By never painting or drawing to the edges of his canvases, Hubbell leaves plenty of room for us to enter into the image. He provides us with an opportunity to reach toward something deeper within ourselves. Nature loves a void, even in the spiritual sense, and few artists understand this concept as well as James Hubbell.

Raised by a restless mother, Hubbell grew up with what he calls a peripatetic upbringing and moved frequently from Connecticut, where he was born, finally settling in California. He survived his unstable family life, in part, by always living close to nature and developing trust in a rich, inner voice. An admittedly poor student, he was allowed to pursue his interest in drawing, and even at a young age he recognized the connection between art and the natural world, developing an early awareness and sensitivity to the world around him.

He went on to study design and painting at Whitney Art School in New Haven, Connecticut. After being drafted into the army and serving in Korea, he studied painting and sculpture at the Cranbrook Academy of Art in Bloomfield Hills, Michigan. Later he worked with San Diego architect Sim Bruce Richards, who had studied with Frank Lloyd Wright in the 1930s, and experienced the importance of the mentoring relationship.

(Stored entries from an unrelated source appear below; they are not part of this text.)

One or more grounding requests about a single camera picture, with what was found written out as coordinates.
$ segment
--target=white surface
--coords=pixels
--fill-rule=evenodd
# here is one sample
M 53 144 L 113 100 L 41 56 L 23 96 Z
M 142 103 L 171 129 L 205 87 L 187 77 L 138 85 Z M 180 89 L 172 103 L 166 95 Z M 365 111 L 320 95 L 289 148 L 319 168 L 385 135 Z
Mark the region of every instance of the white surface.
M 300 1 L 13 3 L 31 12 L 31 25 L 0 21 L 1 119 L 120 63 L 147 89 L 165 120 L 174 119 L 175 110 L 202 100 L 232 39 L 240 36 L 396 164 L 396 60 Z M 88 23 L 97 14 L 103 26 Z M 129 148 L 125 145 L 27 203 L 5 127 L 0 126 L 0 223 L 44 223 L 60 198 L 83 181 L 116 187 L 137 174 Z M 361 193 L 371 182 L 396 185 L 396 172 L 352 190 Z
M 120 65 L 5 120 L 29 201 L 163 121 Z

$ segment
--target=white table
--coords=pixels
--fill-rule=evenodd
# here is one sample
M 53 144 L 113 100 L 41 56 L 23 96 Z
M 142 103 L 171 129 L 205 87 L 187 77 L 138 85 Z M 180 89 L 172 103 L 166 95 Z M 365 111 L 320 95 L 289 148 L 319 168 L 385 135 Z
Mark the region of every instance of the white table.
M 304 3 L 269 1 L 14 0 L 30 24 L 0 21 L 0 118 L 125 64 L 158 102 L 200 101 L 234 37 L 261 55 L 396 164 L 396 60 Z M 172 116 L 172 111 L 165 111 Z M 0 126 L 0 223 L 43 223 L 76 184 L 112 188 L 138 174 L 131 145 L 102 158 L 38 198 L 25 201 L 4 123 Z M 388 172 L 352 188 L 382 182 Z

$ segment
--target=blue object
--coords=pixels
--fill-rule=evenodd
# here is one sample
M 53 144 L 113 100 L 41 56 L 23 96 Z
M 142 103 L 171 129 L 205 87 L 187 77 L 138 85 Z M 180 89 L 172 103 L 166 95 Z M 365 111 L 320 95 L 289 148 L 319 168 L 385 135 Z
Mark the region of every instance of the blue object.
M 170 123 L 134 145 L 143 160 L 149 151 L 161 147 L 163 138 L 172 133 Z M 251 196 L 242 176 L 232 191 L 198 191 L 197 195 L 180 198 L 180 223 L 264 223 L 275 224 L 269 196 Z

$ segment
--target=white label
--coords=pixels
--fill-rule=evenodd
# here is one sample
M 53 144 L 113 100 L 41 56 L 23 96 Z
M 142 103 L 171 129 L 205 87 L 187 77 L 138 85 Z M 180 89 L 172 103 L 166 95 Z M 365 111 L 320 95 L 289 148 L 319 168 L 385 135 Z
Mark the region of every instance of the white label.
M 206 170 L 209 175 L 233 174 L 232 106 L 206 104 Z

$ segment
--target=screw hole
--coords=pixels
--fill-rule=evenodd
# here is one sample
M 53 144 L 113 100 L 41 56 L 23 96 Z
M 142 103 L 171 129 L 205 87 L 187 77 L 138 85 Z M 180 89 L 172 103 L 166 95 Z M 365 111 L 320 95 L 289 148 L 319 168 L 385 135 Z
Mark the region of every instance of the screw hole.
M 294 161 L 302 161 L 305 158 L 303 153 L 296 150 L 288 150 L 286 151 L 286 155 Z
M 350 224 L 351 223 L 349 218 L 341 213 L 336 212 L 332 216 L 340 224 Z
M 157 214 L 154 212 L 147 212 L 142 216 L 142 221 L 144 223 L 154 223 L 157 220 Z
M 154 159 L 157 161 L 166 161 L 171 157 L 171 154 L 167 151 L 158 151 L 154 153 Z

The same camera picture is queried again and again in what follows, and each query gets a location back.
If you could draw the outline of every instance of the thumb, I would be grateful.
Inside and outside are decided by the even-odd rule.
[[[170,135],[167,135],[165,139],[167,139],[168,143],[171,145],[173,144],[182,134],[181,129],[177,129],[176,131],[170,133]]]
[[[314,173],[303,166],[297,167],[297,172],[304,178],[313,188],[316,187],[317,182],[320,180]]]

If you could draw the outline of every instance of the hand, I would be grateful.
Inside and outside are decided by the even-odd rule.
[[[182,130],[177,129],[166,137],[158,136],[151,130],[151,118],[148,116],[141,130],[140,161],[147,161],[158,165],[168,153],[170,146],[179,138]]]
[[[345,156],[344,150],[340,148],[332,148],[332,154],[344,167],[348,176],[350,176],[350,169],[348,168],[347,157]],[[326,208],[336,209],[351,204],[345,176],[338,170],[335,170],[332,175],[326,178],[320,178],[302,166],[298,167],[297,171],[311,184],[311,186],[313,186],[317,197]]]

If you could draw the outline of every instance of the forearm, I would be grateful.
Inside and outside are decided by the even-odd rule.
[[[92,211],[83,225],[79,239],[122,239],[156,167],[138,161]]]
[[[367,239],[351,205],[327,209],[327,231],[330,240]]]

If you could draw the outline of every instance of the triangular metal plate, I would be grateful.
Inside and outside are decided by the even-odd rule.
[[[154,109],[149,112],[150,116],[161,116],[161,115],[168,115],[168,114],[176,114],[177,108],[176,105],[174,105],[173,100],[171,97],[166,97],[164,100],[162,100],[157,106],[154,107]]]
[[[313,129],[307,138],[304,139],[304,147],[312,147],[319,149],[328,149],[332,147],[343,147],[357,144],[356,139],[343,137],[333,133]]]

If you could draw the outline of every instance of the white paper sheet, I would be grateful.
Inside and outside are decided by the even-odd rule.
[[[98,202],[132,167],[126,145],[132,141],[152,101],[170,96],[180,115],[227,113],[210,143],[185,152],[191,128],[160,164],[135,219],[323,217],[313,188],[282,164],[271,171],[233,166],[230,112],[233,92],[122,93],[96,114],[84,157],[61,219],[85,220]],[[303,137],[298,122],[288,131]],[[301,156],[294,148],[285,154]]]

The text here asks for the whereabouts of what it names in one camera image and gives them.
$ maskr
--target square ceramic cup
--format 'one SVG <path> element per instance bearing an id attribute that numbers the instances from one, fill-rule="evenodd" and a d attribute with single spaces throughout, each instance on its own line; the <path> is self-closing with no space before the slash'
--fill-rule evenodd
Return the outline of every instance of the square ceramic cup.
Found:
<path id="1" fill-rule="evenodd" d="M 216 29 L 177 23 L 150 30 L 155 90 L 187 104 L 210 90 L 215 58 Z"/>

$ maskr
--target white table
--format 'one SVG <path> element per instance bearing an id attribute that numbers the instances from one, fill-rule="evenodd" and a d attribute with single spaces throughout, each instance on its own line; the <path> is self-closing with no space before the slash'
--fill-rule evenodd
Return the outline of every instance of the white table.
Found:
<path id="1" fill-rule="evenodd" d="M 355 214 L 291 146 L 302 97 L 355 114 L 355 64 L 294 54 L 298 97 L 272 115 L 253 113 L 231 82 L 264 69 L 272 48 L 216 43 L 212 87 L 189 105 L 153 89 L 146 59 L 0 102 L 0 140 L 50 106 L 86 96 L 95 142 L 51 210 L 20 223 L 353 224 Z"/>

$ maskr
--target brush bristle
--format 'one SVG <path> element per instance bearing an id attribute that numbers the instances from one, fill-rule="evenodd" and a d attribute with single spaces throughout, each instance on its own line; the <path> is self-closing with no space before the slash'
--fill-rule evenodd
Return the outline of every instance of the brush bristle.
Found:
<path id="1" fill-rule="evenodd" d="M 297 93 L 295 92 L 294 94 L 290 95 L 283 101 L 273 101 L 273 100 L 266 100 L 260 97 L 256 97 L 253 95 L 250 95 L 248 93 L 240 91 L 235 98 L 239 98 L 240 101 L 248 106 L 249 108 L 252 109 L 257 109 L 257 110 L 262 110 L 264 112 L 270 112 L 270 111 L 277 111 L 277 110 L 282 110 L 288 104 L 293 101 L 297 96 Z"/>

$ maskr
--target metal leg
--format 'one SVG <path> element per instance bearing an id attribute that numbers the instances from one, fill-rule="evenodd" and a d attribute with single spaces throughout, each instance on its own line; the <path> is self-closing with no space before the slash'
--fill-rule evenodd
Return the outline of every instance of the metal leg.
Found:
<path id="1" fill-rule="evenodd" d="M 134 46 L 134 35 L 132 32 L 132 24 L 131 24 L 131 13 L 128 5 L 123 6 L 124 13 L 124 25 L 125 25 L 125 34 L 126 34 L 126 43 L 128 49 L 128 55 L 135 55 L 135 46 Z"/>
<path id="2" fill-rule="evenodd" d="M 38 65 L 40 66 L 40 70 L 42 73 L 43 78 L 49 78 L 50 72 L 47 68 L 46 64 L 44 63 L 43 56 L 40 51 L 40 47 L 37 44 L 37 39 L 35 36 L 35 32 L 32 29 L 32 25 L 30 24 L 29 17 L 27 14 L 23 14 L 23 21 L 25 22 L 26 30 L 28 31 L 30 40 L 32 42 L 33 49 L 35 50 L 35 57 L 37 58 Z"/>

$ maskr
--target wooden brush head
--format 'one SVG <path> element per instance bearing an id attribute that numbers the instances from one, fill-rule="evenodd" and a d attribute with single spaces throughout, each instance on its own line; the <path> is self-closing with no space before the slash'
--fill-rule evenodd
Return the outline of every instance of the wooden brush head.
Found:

Curious about the world around him, Hubbell spent time exploring other cultures and traveled extensively through Europe, Africa, and Asia. He brought home new ideas and themes to incorporate into his vision. Somewhere along the way, perhaps because he had moved frequently during his childhood, he ultimately created his own atelier in southern California.

Since the sixties, Hubbell and his wife of forty-seven years, Anne, have lived on a ridge of the Volcan Mountain Range near the San Diego backcountry town of Julian, California. Here, among scrub oaks and manzanita brush, they raised four sons and built their home and art studios.

An Art Nouveau influence appears in the curves and curls of Hubbell’s ironwork and organic building structures. The storybook-like “boys’ house” that he built for his sons with shells, tiles, stained glass, and a horse head and mermaid, has the explosive feeling of art and obsession colliding, reminiscent of Spanish artist Antonio Gaudi. But there remains something purely Hubbell about his unique style, almost utilitarian in the way he uses as many natural and recycled materials as possible. His architectural designs and art have a quality of living with, rather than against, nature.

While most artists prefer to work in balance and solitude, Hubbell thrives on the synergy of many people working together for a common vision. In addition to his apprentices, students and fans travel from all over the world to learn the crafts of masonry, tiling, sculpting, and shaping of glass or iron.

“I’m not a teacher, I just offer them a place to learn,” he says modestly, and does so by creating a place where artists and craftsmen can immerse themselves in the creative process. They learn through failures and successes, and mostly, the altruism of working toward a common goal.

This team spirit flourishes not only in Hubbell’s studio but extends to the world at large. Over twenty years ago, Hubbell created the Ilan-Lael Foundation, a nonprofit organization with a mission that seeks to integrate the arts, nature and beauty into the lives of individuals and communities. Under the Ilan-Lael’s “Soil and Soul” program and with the Pomegranite Foundation and Pacific Rim Parks, Hubbell began a series of Pacific Rim cultural art projects that brings together students from different countries to create beautiful public spaces. “The marriage of East and West, of materialism and spiritualism, nature and human culture,” writes Hubbell. Through his vision and quiet tenacity, the sister cities of Yantai, China; San Diego, California; and Vladivostok, Russia are connected through art.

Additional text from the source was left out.